Study of various authors who were influential in defining the literary culture and the meaning of authorship in the period. Authors may include Aphra Behn, John Dryden, Anne Finch, John Gay, Eliza Haywood, Mary Leapor, Katherine Philips, Alexander Pope, Jonathan Swift, and Lady Mary Wortley Montagu. Mr. DeMaria.

246b. Sense and Sensibility: British Literature from 1745-1798 (1)

Study of the writers who represented the culmination of neoclassical literature in Great Britain and those who built on, critiqued, or even defined themselves against it. Authors may include Samuel Johnson, James Boswell, Edmund Burke, William Beckford, William Cowper, Olaudah Equiano, Hester Thrale Piozzi, Mary Wollstonecraft, Ann Radcliffe, Anne Yearsley, and Hannah More. Ms. Park.

247b. Eighteenth-Century British Novels (1)

Readings vary but include works by such novelists as Defoe, Richardson, Fielding, Smollett, Sterne, and Austen. Ms. Park.

248b. The Age of Romanticism, 1789-1832 (1)

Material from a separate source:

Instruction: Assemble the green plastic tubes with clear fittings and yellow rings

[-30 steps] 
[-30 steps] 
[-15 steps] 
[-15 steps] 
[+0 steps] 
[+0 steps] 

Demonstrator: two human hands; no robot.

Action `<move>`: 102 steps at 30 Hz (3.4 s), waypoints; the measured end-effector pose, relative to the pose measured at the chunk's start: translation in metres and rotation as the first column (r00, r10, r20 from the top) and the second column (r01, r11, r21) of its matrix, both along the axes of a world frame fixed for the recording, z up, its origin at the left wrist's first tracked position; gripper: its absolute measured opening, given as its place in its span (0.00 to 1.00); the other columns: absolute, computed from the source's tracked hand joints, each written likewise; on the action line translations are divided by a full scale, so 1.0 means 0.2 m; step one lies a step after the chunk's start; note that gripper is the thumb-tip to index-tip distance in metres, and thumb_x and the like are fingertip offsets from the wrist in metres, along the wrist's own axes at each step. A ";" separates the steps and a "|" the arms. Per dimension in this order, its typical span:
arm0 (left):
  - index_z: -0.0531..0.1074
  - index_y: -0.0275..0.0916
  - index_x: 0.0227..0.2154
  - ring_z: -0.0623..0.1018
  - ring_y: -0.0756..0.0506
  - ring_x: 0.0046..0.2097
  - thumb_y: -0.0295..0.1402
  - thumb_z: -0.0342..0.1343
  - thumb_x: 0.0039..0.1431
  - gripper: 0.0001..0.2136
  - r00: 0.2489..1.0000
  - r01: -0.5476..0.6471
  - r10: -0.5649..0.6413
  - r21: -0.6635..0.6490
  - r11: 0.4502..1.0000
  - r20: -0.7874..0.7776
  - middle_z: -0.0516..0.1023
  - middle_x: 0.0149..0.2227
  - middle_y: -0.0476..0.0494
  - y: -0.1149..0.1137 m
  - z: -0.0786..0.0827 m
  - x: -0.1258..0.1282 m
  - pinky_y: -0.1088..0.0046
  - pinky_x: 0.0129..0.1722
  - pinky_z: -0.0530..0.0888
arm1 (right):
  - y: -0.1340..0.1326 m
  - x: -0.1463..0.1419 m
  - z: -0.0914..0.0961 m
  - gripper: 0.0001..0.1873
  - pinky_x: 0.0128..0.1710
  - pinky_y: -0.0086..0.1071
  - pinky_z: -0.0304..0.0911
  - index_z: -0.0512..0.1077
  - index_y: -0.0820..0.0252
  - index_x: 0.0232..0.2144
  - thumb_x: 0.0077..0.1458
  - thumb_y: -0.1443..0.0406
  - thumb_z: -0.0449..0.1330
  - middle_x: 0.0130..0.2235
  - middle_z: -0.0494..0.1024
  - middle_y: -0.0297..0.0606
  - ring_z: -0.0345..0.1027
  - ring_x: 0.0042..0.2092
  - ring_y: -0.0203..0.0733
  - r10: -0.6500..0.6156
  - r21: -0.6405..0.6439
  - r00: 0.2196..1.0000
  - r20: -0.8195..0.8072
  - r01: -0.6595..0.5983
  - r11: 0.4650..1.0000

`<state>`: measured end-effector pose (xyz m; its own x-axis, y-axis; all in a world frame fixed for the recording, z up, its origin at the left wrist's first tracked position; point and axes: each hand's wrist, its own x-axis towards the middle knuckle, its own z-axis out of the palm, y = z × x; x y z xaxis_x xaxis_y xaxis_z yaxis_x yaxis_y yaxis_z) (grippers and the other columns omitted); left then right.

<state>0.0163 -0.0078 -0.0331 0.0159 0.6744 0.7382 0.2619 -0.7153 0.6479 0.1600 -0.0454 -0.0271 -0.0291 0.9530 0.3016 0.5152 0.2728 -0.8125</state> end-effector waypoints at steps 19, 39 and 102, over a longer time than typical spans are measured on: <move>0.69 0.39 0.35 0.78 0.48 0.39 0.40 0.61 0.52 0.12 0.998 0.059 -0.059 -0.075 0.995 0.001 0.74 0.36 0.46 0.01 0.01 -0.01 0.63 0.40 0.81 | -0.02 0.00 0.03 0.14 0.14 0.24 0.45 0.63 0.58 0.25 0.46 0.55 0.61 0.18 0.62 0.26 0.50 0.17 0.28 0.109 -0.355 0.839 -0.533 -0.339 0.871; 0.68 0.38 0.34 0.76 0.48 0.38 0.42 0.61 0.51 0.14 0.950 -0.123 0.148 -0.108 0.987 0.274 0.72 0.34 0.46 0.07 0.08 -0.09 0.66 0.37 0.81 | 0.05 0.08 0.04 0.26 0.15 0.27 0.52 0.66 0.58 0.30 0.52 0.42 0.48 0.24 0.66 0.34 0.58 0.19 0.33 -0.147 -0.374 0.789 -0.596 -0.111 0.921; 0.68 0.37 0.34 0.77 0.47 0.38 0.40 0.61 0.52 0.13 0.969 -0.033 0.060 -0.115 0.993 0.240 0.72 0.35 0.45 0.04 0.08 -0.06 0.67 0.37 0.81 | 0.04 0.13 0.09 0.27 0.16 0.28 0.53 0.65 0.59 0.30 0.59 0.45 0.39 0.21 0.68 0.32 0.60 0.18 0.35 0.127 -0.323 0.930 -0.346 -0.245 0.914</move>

Study of British literature in a time of revolution. Authors may include such poets as Blake, Wordsworth, and Keats; essayists such as Burke, Wollstonecraft, Hazlitt, Lamb, and DeQuincey; and novelists such as Edgeworth, Austen, Mary Shelley, and Scott. Mr. Sharp.

249a. Victorian Literature: Culture and Anarchy (1)

Study of Victorian culture through the prose writers of the period. This course explores the strategies of nineteenth-century writers who struggled to find meaning and order in a changing world. It focuses on such issues as industrialization, the woman question, imperialism, aestheticism, and decadence, paying particular attention to the relationship between literary and social discourses. Authors may include nonfiction prose writers such as Carlyle, Ruskin, Arnold, Pater, and Wilde as well as fiction writers such as Disraeli, Gaskell, Dickens, Mary Elizabeth Braddon, George Eliot, and Arthur Conan Doyle. Ms. Graham.

250. Victorian Poets: Eminent, Decadent, and Obscure (1)

A study of Romantic impulses and Victorian compromises as expressed in the major poems of Tennyson, Browning, Arnold, Dante Gabriel Rossetti, and Swinburne. The second half of the course turns from economies of the aesthetic to material conditions of the literary marketplace and to challenges met and posed by women writers such as Felicia Hemans, Letitia Elizabeth Landon, Elizabeth Barrett Browning, Emily Brontë, Christina Rossetti, Michael Field (Katherine Bradley and Edith Cooper), and Alice Meynell. Some preliminary study of romantic poetry is strongly recommended. Mr. Kane.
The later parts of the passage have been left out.